Fiber positioning technology is widely used in spectroscopic telescopes, and the accurate identification of the fiber position on the focal plane directly affects the efficiency of the astronomical spectrum. At present, fiber positioning usually uses the “back-illuminate” technique to illuminate one end of the fiber. The other end of the fiber is used for detection. The fiber could be stressed or twisted during locator motion, resulting in a difference between the detected fiber position and the actual fiber core. However, the fiber-optic back-illuminated device in the spectrometer system increases the complexity of the system and the time loss of fiber positioning. This paper attempts to use a new method combining image processing with deep learning to identify the fiber ferrule by the front-illuminated method. We built an experimental platform in the lab and experimented with a CMOS camera and telecentric lens. We tested the repeated errors and displacement measurement errors of the two methods. A series of comparative experimental results show that the final detection accuracy of this method can meet the needs of optical fiber positioning in the laboratory, although it has not yet reached the accuracy of the back-illuminated approach.
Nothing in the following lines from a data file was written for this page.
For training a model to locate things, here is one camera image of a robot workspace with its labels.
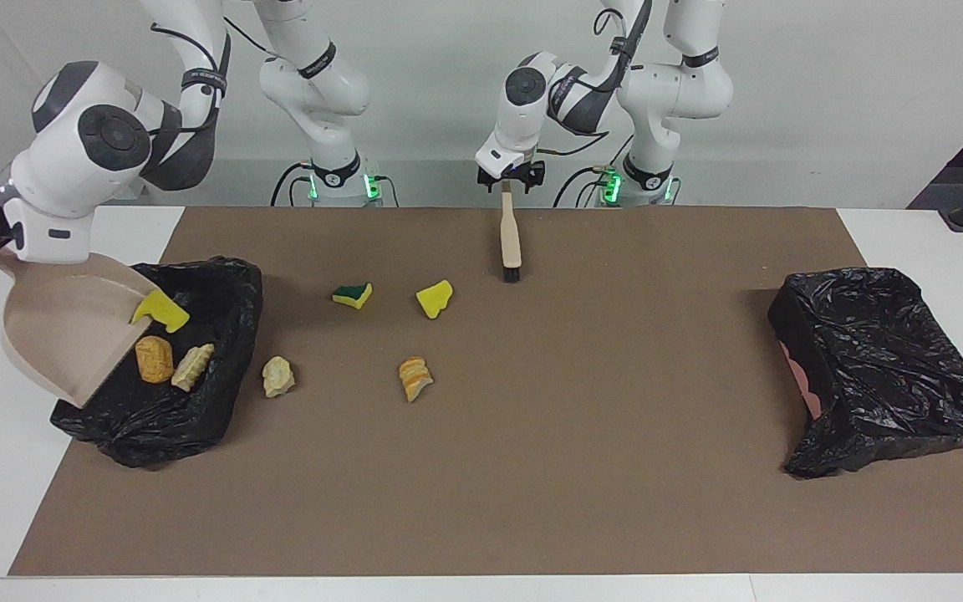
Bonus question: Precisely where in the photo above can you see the beige hand brush black bristles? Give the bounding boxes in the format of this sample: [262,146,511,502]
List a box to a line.
[500,184,522,283]

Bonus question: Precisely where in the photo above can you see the beige plastic dustpan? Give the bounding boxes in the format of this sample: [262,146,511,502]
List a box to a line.
[0,205,166,409]

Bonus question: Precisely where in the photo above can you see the green and yellow sponge piece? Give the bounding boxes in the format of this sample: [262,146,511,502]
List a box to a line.
[332,283,374,311]

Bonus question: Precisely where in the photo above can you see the brown bread nugget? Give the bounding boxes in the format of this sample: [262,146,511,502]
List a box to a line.
[135,335,175,385]

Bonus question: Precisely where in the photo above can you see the striped bread piece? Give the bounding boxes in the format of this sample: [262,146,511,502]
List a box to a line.
[398,356,435,404]
[171,343,217,393]

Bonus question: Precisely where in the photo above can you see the pale bread chunk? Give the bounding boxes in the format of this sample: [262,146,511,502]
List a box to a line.
[261,356,296,400]

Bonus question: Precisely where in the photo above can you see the left black trash bag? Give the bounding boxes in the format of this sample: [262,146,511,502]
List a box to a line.
[49,256,265,470]

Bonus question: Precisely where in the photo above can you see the black bag lined pink bin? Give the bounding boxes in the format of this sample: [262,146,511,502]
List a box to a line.
[767,266,963,480]

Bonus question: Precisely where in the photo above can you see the brown table mat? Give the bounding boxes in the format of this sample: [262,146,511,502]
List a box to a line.
[8,207,963,578]

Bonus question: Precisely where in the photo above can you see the black left arm base cable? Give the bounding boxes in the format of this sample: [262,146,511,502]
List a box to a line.
[553,130,637,208]

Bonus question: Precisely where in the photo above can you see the black arm base cable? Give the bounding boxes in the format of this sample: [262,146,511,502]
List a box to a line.
[271,161,400,207]
[553,130,637,208]

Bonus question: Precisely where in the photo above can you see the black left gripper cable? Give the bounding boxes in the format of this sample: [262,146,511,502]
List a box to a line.
[534,4,645,161]

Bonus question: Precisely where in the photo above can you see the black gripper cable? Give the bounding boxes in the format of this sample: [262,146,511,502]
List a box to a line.
[534,4,645,161]
[150,15,283,139]

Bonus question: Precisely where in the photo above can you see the black right arm base cable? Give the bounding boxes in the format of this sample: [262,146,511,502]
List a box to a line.
[271,161,400,207]

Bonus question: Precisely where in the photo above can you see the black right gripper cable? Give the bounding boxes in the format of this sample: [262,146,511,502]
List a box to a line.
[150,15,283,139]

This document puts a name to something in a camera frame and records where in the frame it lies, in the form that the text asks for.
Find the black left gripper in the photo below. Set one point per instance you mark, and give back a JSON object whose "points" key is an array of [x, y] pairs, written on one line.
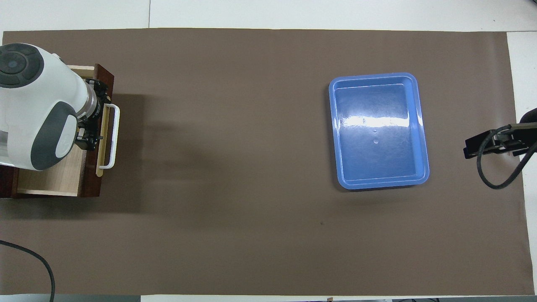
{"points": [[101, 113]]}

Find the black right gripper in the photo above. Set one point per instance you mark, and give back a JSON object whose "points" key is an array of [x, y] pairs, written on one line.
{"points": [[529, 130]]}

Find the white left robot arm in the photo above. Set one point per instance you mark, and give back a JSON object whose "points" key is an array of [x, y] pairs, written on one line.
{"points": [[33, 109]]}

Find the blue plastic tray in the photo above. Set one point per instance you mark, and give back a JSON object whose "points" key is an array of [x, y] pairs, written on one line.
{"points": [[377, 105]]}

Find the brown table mat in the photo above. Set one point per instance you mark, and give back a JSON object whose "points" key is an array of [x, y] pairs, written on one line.
{"points": [[251, 230]]}

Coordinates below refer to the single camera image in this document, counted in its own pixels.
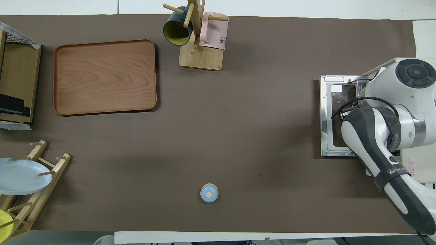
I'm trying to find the glass oven door with handle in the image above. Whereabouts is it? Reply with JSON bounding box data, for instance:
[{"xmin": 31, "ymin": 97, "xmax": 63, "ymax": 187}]
[{"xmin": 319, "ymin": 75, "xmax": 368, "ymax": 157}]

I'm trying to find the white toaster oven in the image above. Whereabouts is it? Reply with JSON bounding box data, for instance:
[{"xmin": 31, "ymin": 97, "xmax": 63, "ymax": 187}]
[{"xmin": 354, "ymin": 57, "xmax": 436, "ymax": 185}]

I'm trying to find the brown table mat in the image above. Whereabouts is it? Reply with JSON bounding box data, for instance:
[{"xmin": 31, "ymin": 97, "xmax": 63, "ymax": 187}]
[{"xmin": 0, "ymin": 14, "xmax": 428, "ymax": 235}]

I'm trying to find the wooden mug tree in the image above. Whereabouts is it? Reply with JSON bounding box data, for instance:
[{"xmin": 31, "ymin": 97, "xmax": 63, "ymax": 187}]
[{"xmin": 162, "ymin": 0, "xmax": 229, "ymax": 71}]

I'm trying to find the pink mug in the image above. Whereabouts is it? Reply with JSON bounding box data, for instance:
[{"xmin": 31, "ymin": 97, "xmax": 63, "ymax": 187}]
[{"xmin": 199, "ymin": 12, "xmax": 229, "ymax": 51}]

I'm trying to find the dark green mug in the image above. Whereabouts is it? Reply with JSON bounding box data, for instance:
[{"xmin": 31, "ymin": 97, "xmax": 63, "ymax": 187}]
[{"xmin": 162, "ymin": 6, "xmax": 194, "ymax": 47}]

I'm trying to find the brown wooden tray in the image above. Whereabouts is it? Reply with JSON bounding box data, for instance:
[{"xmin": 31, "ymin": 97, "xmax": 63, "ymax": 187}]
[{"xmin": 53, "ymin": 39, "xmax": 158, "ymax": 116}]

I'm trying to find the wooden dish rack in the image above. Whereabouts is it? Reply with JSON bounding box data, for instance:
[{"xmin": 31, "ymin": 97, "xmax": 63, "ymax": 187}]
[{"xmin": 0, "ymin": 140, "xmax": 72, "ymax": 243}]

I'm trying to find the wooden shelf cabinet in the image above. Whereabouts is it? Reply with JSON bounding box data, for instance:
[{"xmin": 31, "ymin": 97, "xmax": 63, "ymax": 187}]
[{"xmin": 0, "ymin": 22, "xmax": 42, "ymax": 130}]

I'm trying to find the light blue plate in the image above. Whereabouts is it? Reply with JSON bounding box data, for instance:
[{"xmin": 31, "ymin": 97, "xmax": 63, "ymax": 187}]
[{"xmin": 0, "ymin": 157, "xmax": 53, "ymax": 196}]

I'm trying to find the black device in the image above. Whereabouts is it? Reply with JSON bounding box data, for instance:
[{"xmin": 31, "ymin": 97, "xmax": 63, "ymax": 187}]
[{"xmin": 0, "ymin": 95, "xmax": 31, "ymax": 120}]

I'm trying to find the yellow plate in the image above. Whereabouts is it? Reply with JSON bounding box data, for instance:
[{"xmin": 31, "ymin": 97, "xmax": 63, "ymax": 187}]
[{"xmin": 0, "ymin": 209, "xmax": 15, "ymax": 241}]

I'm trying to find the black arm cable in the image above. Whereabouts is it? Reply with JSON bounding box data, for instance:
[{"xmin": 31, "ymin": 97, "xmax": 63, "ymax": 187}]
[{"xmin": 331, "ymin": 97, "xmax": 400, "ymax": 120}]

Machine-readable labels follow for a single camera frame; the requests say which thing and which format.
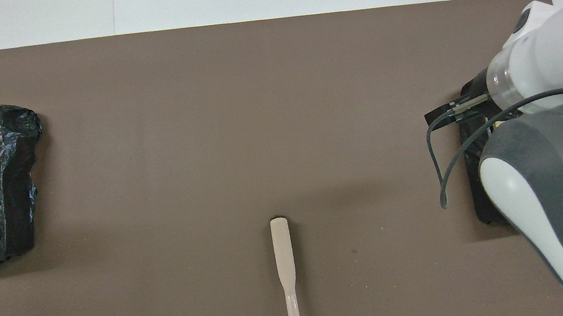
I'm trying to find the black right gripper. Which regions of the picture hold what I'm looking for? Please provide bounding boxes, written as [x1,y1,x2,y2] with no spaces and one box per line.
[419,66,508,130]

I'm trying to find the brown table mat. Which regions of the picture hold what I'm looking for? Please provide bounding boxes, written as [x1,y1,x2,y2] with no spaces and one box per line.
[0,0,563,316]

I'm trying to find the beige hand brush black bristles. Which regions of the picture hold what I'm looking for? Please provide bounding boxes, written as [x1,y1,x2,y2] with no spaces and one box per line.
[269,215,303,316]

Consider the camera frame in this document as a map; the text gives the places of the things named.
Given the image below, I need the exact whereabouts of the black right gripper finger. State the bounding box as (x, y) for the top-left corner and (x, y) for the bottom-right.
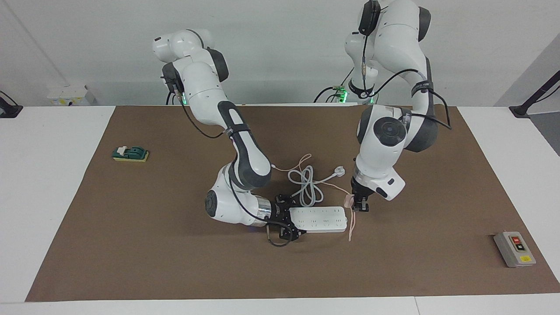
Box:
(280, 224), (307, 241)
(276, 194), (302, 209)

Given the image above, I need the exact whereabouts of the pink charging cable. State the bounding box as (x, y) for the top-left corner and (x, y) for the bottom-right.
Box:
(270, 153), (357, 242)

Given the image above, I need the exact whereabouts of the white power strip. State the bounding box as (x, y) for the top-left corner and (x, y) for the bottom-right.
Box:
(289, 206), (348, 234)

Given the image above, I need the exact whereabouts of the brown table mat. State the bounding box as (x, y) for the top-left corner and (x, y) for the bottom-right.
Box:
(25, 105), (560, 302)

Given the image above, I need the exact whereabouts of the grey push button box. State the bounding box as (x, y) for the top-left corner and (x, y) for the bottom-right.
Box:
(493, 231), (537, 268)

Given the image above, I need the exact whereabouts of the black stand clamp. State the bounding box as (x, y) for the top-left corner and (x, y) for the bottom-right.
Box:
(0, 91), (23, 119)
(510, 70), (560, 119)

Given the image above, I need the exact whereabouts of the white power cord with plug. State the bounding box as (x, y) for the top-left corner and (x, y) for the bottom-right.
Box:
(287, 165), (347, 207)

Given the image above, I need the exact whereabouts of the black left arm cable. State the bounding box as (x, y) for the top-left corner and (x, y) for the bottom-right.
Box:
(360, 17), (452, 130)

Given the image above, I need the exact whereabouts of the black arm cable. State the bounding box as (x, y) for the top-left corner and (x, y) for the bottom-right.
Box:
(173, 83), (296, 248)
(360, 17), (452, 130)

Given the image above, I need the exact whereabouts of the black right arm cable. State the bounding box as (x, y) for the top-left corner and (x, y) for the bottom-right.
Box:
(173, 83), (296, 248)

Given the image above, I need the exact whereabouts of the green knife switch yellow base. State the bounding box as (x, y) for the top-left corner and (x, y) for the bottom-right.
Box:
(112, 146), (150, 163)

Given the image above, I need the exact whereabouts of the white wall socket box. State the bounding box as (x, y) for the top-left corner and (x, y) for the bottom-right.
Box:
(47, 85), (96, 106)

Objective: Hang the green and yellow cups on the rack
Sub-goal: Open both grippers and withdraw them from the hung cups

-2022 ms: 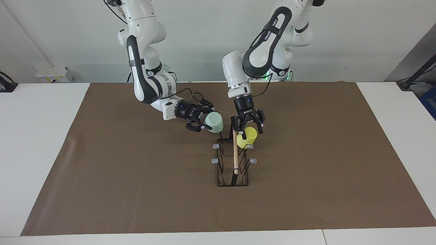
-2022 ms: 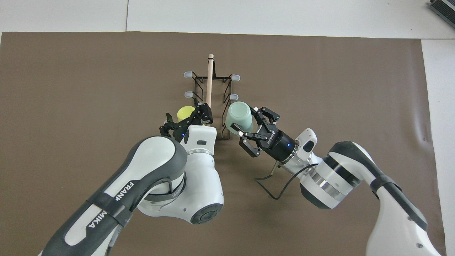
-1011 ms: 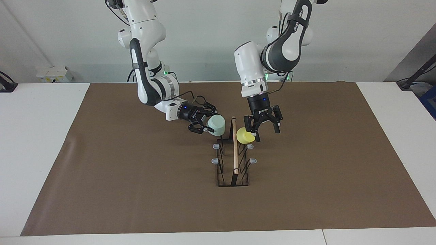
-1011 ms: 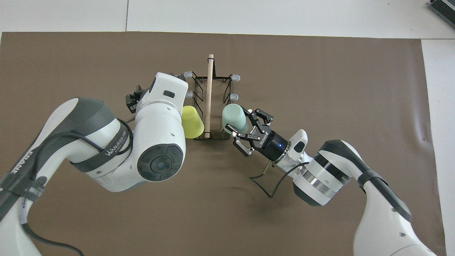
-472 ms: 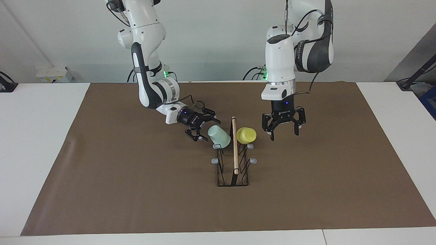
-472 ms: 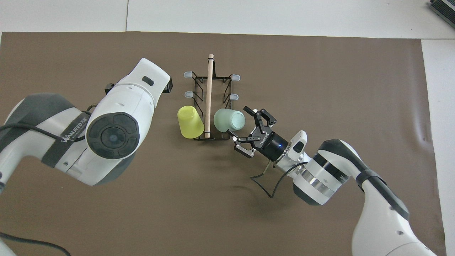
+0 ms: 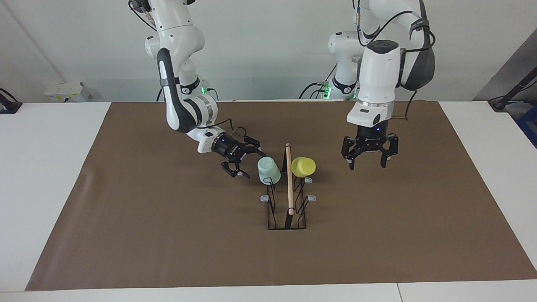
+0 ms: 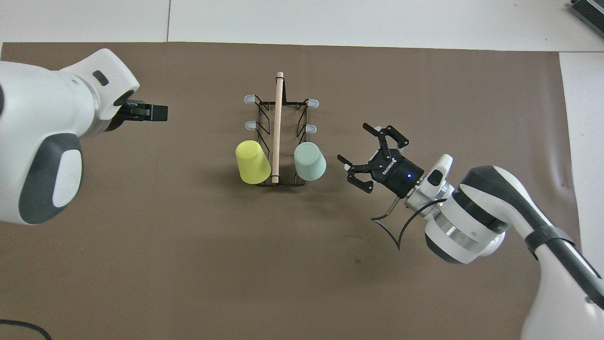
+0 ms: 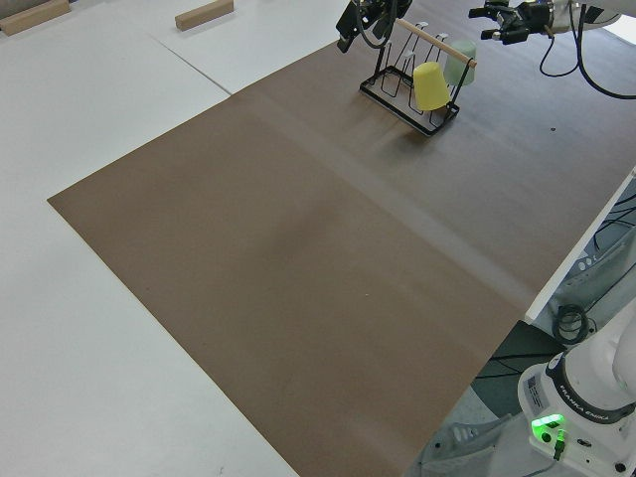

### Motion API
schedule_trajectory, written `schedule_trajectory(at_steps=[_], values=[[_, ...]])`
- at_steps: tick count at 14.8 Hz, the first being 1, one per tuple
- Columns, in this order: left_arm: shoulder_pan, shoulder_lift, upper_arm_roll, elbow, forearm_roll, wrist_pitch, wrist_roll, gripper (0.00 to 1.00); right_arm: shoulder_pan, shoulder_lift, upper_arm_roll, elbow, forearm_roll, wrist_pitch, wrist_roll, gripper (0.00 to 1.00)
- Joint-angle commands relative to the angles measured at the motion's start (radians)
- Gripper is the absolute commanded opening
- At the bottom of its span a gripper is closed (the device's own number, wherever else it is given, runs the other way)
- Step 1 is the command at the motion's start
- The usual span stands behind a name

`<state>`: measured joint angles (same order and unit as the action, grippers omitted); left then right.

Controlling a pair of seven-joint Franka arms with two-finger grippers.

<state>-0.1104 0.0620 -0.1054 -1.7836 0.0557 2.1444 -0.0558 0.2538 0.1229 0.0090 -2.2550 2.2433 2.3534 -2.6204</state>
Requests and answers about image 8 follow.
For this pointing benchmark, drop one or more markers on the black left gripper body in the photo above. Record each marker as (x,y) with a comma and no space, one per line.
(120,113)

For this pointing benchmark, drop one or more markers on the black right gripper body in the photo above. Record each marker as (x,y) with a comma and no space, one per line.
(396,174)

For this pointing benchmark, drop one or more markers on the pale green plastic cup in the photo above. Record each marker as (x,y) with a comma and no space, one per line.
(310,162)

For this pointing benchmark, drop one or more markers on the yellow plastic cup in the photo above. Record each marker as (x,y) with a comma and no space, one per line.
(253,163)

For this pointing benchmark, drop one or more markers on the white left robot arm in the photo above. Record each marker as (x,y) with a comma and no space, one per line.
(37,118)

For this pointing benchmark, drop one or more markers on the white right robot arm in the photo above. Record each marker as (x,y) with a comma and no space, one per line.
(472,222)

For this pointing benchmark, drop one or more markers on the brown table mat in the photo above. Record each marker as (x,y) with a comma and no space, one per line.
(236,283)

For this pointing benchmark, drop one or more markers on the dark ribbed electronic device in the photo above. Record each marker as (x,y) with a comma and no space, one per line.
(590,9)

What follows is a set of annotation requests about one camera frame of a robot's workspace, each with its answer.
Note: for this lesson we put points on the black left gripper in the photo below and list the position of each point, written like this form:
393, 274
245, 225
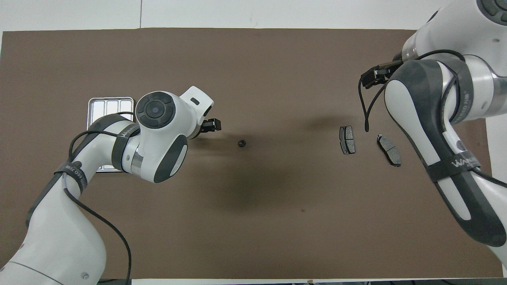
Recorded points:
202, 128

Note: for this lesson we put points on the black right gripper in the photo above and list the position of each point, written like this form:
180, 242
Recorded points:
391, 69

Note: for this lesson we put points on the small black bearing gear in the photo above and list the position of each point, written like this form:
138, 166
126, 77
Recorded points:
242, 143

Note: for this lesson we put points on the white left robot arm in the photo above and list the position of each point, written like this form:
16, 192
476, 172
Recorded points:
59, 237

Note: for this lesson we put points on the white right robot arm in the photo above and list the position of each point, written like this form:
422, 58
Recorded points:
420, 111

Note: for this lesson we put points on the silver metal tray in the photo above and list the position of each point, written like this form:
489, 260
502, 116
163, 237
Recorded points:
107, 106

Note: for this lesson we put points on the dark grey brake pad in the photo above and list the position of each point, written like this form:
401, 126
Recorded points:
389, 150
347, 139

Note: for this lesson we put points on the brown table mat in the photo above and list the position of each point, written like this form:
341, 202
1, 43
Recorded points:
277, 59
In the future, if the light source and fiber ferrule were specifically designed for the front-illuminated method, its accuracy could be further improved.

中文翻译：

---

基于前光源的多目标光纤高精度位置检测方法

光纤定位技术已广泛应用于光谱望远镜中，并且对焦平面上光纤位置的准确识别直接影响到天文光谱的效率。目前，光纤定位通常使用“背照式”技术来照亮光纤的一端。光纤的另一端用于检测。在定位器运动期间，光纤可能会受力或扭曲，从而导致检测到的光纤位置与实际光纤纤芯之间存在差异。然而，光谱仪系统中的光纤背照式设备增加了系统的复杂性并增加了光纤定位的时间损失。本文尝试使用一种将图像处理与深度学习相结合的新方法，通过前照明方法识别光纤插芯。我们在实验室中建立了一个实验平台，并使用CMOS相机和远心镜头进行了实验。我们测试了这两种方法的重复误差和位移测量误差。一系列比较实验结果表明，该方法的最终检测精度可以满足实验室中光纤定位的需求，尽管尚未达到背照式方法的精度。将来，如果为前照式方法专门设计光源和光纤插芯，则可以进一步提高其精度。一系列比较实验结果表明，该方法的最终检测精度可以满足实验室中光纤定位的需求，尽管尚未达到背照式方法的精度。将来，如果为前照式方法专门设计光源和光纤插芯，则可以进一步提高其精度。一系列比较实验结果表明，该方法的最终检测精度可以满足实验室中光纤定位的需求，尽管尚未达到背照式方法的精度。将来，如果为前照式方法专门设计光源和光纤插芯，则可以进一步提高其精度。